[Your goal]: Give back exactly the lines of the data below, starting with the line that has "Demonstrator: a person" and going on through the line that has "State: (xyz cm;".

[Extracted data]:
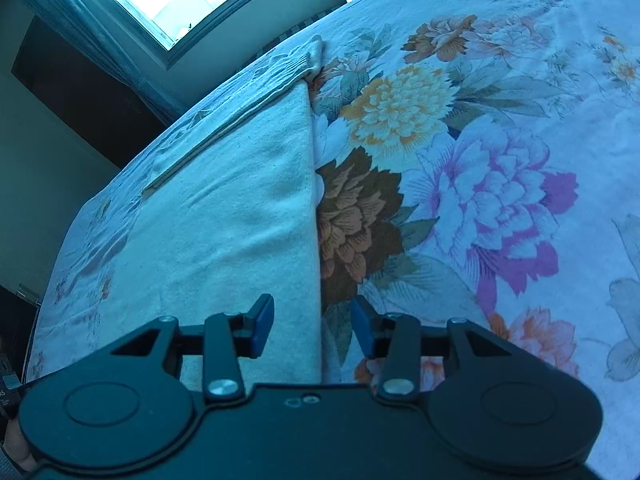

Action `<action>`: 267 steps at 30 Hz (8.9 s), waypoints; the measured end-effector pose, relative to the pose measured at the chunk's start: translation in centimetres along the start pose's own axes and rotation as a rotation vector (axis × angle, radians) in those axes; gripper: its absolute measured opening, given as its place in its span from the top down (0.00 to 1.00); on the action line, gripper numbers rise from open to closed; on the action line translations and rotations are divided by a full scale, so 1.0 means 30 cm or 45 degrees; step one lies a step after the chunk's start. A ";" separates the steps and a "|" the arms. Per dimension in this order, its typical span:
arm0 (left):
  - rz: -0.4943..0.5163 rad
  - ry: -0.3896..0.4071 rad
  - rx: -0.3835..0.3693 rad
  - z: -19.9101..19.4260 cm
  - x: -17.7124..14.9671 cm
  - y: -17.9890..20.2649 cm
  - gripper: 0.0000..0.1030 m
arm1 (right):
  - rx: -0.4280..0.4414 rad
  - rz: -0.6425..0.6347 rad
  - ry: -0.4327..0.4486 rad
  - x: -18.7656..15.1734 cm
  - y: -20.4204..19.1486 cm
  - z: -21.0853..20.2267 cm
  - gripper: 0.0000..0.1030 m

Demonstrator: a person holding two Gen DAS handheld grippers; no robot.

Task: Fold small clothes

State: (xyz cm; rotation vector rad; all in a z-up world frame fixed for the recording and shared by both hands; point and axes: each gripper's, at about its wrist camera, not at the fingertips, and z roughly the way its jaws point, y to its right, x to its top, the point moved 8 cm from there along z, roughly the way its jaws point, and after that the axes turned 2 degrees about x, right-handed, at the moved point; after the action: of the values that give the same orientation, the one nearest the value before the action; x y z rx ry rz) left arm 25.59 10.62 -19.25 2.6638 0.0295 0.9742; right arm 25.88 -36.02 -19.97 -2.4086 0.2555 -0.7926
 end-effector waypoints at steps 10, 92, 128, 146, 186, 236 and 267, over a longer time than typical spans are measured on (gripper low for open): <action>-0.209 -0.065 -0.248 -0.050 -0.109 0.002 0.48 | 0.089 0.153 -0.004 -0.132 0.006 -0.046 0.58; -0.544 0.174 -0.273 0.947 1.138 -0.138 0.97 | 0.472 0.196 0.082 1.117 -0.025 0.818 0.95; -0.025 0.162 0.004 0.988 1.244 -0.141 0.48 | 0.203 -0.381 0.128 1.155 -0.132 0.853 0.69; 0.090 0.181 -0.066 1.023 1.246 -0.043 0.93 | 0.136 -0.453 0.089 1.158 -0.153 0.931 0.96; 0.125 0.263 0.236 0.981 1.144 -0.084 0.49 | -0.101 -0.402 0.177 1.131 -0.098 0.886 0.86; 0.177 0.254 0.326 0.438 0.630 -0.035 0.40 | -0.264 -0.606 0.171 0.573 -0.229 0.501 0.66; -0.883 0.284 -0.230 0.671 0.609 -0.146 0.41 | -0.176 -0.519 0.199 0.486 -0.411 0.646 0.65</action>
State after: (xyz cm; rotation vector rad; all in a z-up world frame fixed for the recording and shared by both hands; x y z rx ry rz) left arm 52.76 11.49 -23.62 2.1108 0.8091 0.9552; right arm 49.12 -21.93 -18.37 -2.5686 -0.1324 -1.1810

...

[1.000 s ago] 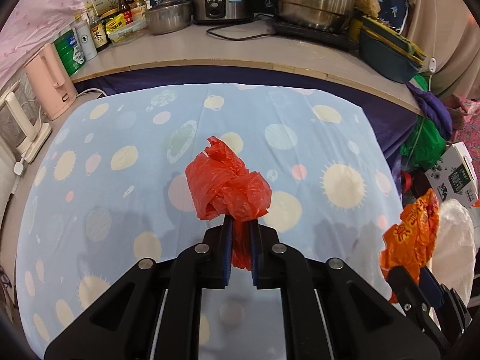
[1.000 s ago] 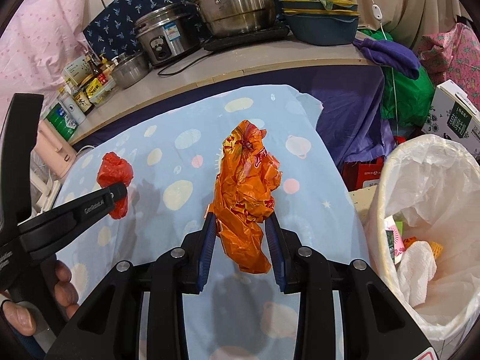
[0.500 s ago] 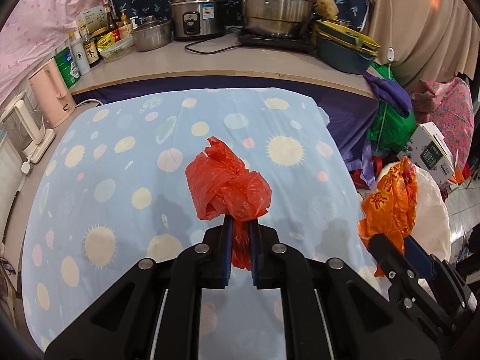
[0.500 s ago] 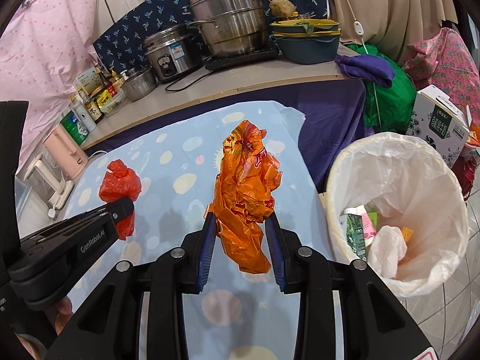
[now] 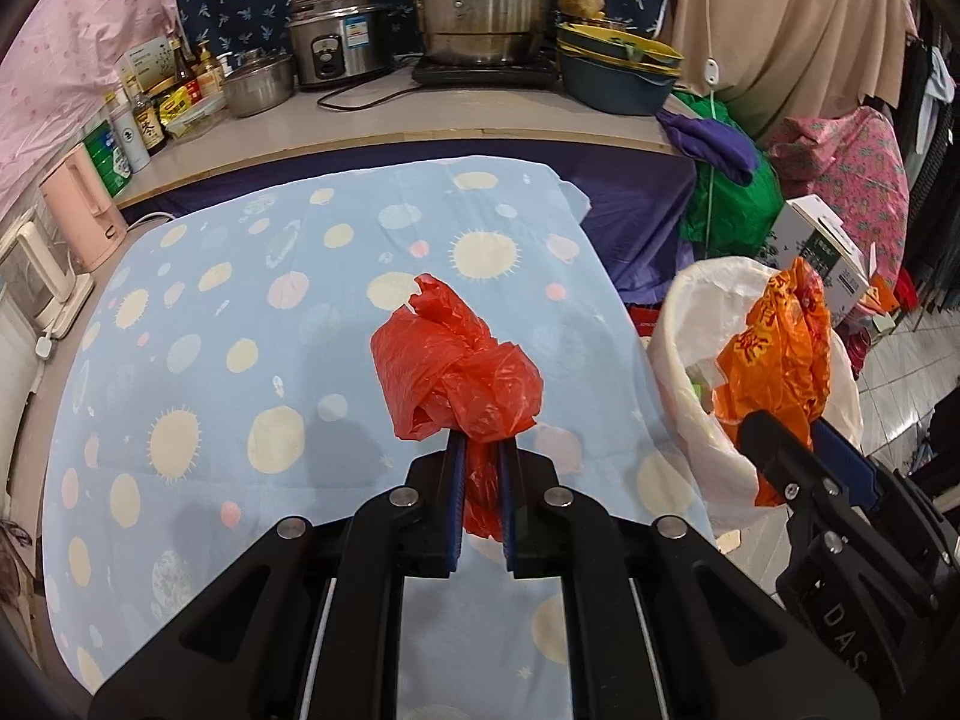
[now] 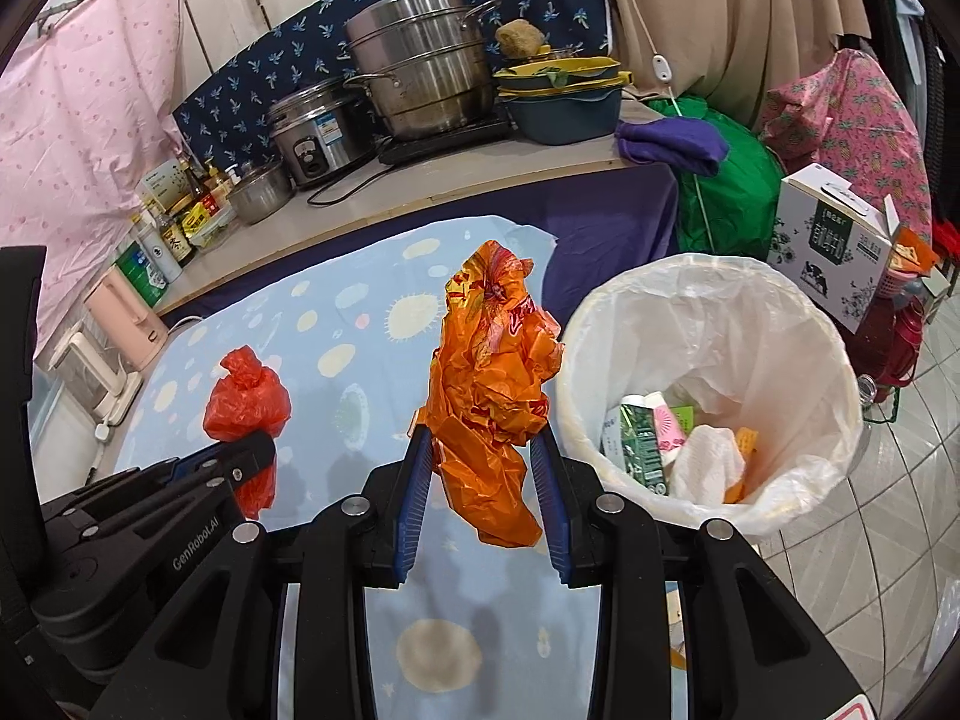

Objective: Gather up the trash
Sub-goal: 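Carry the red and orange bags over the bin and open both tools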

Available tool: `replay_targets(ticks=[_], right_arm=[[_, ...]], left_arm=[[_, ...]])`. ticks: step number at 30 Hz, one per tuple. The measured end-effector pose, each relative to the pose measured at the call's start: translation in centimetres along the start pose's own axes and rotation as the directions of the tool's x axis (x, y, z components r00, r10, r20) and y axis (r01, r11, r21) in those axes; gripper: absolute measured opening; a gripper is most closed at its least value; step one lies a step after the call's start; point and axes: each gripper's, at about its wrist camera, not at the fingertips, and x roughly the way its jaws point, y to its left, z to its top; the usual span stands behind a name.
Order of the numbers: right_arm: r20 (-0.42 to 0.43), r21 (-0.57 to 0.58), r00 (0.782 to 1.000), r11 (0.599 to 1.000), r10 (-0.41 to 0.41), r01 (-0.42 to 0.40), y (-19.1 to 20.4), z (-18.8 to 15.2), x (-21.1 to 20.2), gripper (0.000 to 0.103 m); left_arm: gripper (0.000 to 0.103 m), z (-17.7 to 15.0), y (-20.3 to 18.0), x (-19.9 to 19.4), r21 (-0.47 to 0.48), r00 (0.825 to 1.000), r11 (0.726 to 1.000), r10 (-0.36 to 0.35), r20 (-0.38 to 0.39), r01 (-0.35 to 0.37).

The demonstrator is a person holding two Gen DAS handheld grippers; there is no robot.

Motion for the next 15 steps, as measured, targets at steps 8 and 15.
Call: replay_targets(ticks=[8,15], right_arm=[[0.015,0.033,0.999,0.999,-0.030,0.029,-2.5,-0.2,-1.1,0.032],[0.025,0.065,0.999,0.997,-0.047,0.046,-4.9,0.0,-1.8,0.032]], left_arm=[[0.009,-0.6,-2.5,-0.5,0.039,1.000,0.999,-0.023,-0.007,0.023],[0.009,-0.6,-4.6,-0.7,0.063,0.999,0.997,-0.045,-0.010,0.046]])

[Worked solution]:
Demonstrator: a person holding two Gen DAS handheld grippers; no robot.

Task: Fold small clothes

State: (xyz cm; rotation vector rad; all in a z-up world frame fixed for the recording and shared by both hands; point and axes: each gripper's, at about its wrist camera, not at the fingertips, and z roughly the way its jaws point, y to its right, x to its top, the point moved 8 cm from there along z, roughly the way its jaws point, and after that the axes turned 2 degrees about x, right-handed, at the moved point; after the action: of the values that give the same orientation, the one nearest the value before the action; x y z rx ry rz) left arm 25.59 10.62 -19.25 2.6638 0.0295 0.9742; right arm 25.88 -36.02 -19.97 -2.4086 0.2555 -0.7926

No more output will be given.